===== Dataset records =====

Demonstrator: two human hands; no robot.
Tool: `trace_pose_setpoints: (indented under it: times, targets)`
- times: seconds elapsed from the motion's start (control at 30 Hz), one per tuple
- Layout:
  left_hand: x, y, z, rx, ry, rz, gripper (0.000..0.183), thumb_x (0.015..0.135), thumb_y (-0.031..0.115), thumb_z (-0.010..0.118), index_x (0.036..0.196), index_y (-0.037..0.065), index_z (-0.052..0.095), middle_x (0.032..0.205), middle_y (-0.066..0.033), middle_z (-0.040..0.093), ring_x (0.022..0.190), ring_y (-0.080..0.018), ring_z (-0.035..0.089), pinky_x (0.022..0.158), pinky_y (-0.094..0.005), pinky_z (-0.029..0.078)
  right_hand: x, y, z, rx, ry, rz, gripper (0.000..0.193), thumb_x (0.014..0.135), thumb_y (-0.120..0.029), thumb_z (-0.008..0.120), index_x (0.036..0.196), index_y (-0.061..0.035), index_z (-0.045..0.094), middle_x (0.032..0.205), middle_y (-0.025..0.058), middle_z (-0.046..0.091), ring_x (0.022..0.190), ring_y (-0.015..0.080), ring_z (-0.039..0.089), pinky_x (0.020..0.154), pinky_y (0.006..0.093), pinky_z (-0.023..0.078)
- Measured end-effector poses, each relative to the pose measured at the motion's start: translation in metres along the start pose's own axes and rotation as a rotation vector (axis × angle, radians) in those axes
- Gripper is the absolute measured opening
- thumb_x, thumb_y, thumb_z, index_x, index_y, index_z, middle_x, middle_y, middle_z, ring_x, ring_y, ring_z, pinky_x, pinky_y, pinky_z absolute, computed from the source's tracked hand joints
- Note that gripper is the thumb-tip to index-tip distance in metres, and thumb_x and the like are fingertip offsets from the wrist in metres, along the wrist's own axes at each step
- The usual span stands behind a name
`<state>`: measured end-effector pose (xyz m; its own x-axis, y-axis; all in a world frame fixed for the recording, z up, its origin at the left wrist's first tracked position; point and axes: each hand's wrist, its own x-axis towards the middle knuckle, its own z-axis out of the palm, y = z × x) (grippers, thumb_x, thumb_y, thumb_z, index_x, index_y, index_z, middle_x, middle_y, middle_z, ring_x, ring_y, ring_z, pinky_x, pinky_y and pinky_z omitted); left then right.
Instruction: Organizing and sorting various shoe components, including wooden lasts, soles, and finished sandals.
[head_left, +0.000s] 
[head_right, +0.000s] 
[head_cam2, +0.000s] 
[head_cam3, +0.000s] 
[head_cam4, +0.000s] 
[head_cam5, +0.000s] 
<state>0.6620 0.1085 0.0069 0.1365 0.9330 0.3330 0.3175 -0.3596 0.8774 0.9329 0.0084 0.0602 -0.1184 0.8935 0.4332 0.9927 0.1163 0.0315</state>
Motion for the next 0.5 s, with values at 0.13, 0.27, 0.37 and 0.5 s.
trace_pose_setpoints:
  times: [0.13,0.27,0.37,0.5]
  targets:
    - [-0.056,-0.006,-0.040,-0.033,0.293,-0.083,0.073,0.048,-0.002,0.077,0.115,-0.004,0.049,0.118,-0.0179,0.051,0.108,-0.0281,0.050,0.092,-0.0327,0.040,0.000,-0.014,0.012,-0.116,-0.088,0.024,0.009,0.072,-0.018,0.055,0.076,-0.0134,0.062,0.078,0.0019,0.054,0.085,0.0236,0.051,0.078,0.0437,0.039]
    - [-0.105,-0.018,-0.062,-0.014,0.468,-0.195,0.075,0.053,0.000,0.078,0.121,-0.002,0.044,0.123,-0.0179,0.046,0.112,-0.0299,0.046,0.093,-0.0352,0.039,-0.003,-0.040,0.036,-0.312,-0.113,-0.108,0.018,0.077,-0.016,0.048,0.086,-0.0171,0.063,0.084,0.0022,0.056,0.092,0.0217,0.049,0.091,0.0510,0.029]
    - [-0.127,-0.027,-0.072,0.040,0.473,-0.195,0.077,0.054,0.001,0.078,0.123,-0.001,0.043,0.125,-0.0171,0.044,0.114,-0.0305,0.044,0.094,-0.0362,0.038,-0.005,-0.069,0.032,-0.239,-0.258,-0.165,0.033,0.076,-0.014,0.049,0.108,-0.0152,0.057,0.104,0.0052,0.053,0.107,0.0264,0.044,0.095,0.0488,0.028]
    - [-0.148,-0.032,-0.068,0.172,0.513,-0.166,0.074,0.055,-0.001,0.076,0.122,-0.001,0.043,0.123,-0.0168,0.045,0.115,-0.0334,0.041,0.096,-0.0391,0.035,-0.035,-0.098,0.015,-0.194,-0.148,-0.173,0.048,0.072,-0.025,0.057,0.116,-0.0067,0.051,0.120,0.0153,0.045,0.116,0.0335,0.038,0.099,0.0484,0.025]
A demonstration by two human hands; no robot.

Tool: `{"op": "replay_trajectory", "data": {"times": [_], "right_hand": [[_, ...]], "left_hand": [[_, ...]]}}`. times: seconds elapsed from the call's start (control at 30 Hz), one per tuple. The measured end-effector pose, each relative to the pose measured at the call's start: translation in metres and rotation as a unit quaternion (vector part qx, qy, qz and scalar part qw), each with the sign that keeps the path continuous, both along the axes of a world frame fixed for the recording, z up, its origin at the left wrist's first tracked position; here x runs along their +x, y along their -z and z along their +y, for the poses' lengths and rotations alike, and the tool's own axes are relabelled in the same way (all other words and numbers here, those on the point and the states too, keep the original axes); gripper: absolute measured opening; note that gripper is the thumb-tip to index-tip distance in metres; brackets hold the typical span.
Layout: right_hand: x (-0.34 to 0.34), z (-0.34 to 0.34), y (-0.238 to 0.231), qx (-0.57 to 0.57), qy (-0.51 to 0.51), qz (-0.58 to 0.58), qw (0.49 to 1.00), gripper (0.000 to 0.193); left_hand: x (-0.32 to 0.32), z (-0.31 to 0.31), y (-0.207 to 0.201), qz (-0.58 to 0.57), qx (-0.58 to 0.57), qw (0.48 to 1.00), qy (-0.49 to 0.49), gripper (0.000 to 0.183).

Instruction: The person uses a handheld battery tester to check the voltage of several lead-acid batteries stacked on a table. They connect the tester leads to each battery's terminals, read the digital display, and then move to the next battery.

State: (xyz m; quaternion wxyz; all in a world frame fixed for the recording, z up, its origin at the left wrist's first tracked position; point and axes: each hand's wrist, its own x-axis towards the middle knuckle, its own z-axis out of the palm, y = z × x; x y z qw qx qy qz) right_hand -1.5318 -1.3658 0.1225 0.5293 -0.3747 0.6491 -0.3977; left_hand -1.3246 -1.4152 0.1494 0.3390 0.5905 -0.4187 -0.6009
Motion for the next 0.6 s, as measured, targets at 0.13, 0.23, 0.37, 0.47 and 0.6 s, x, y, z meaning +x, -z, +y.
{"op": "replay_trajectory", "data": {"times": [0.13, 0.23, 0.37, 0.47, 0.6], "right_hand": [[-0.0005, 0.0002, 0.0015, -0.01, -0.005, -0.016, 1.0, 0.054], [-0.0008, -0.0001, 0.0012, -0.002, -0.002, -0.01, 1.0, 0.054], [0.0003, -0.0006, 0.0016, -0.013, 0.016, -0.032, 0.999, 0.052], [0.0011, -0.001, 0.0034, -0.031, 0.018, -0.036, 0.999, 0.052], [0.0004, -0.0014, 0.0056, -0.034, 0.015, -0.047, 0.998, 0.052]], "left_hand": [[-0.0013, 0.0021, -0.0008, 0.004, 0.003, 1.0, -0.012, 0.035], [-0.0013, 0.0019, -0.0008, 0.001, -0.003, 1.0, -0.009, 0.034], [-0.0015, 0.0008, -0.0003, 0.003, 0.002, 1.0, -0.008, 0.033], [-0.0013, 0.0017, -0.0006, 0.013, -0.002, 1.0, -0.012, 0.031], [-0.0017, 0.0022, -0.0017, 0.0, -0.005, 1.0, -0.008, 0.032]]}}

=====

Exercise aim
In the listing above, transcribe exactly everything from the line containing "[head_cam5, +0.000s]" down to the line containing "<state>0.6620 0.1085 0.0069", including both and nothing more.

Expected answer
[head_cam5, +0.000s] 
<state>0.6620 0.1085 0.0069 0.1365 0.9330 0.3330 0.3175 -0.3596 0.8774 0.9329 0.0084 0.0602 -0.1184 0.8935 0.4332 0.9927 0.1163 0.0315</state>

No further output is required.